** RECORDS SHOWN follows **

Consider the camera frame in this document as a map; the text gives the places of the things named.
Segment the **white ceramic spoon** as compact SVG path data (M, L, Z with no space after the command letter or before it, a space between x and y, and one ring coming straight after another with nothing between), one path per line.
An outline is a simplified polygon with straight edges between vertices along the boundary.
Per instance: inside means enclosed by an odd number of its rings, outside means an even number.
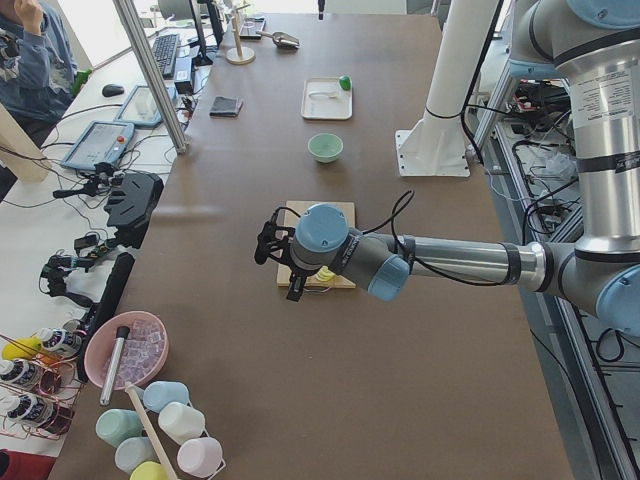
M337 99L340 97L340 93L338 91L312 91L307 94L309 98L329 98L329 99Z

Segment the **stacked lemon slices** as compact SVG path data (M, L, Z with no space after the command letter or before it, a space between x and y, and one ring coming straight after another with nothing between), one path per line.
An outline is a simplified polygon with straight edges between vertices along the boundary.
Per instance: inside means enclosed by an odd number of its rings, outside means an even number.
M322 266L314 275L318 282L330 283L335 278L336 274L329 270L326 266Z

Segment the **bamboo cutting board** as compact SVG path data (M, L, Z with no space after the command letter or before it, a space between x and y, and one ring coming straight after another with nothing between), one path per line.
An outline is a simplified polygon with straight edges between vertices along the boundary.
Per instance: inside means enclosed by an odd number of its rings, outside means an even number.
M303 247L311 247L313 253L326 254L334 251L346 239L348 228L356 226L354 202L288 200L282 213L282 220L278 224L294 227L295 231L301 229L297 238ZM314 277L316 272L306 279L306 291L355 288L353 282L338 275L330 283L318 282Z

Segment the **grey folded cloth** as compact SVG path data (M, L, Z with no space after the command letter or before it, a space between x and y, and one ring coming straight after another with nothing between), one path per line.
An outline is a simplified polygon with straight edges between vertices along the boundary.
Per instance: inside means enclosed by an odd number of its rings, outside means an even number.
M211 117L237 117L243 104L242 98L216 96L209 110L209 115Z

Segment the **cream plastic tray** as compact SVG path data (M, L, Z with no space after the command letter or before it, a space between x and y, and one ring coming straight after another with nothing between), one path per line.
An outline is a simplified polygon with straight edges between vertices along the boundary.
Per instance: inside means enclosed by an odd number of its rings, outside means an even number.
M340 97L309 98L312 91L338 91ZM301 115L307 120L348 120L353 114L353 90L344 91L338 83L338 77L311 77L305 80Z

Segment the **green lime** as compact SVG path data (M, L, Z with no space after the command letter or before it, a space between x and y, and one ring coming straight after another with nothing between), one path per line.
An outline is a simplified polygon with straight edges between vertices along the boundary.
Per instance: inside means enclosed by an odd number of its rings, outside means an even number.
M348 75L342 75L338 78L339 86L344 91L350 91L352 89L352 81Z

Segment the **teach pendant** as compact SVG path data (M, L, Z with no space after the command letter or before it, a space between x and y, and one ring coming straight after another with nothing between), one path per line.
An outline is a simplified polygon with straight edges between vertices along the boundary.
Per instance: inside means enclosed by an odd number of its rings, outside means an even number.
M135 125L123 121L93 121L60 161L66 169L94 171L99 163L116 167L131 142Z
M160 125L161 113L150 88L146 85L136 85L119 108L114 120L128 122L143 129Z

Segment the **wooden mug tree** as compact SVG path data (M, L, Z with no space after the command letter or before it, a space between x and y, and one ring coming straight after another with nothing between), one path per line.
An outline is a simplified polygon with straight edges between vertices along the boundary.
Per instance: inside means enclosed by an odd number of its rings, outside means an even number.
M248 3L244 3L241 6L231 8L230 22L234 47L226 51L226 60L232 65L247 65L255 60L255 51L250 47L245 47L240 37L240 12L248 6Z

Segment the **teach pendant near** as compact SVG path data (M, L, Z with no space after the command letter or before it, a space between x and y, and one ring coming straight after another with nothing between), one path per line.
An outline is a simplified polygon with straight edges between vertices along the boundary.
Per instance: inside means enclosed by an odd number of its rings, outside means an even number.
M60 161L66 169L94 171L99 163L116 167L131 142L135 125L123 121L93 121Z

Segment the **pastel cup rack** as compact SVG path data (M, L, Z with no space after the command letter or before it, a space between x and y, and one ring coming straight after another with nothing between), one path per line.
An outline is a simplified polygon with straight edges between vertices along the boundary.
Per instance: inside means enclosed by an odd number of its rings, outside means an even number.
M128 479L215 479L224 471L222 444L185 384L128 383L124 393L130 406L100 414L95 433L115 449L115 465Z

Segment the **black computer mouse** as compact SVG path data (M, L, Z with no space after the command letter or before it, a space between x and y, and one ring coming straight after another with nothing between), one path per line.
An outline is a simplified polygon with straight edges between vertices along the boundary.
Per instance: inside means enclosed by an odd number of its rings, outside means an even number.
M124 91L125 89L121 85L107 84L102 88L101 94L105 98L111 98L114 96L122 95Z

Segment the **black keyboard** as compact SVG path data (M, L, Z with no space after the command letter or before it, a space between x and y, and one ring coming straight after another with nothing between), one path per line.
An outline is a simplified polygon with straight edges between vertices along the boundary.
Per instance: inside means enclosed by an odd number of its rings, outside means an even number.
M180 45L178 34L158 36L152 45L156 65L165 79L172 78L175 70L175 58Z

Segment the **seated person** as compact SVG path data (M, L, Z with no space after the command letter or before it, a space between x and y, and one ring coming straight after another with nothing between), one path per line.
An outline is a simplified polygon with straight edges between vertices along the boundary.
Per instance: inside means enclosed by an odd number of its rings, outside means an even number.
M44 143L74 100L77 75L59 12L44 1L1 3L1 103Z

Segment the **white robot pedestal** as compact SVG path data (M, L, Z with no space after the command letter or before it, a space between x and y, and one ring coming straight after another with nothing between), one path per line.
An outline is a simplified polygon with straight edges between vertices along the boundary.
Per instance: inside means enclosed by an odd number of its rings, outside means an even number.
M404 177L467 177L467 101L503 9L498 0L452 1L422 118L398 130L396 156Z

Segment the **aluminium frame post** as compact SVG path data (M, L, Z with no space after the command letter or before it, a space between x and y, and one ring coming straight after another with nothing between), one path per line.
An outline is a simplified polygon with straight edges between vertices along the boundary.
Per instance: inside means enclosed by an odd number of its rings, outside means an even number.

** End of RECORDS SHOWN **

All lines with the word "white" should be copied from the material above.

_EXERCISE ANSWER:_
Segment the **white ceramic spoon** as compact SVG path data (M, L, Z with no space after the command letter or before it, a space between x and y, and one ring coming straight after another with nothing between), one path per line.
Segment the **white robot pedestal** as compact SVG path data (M, L, Z with no space after the command letter or before it, a space between x and y, and one ring coming straight after another with nothing between), one path per line.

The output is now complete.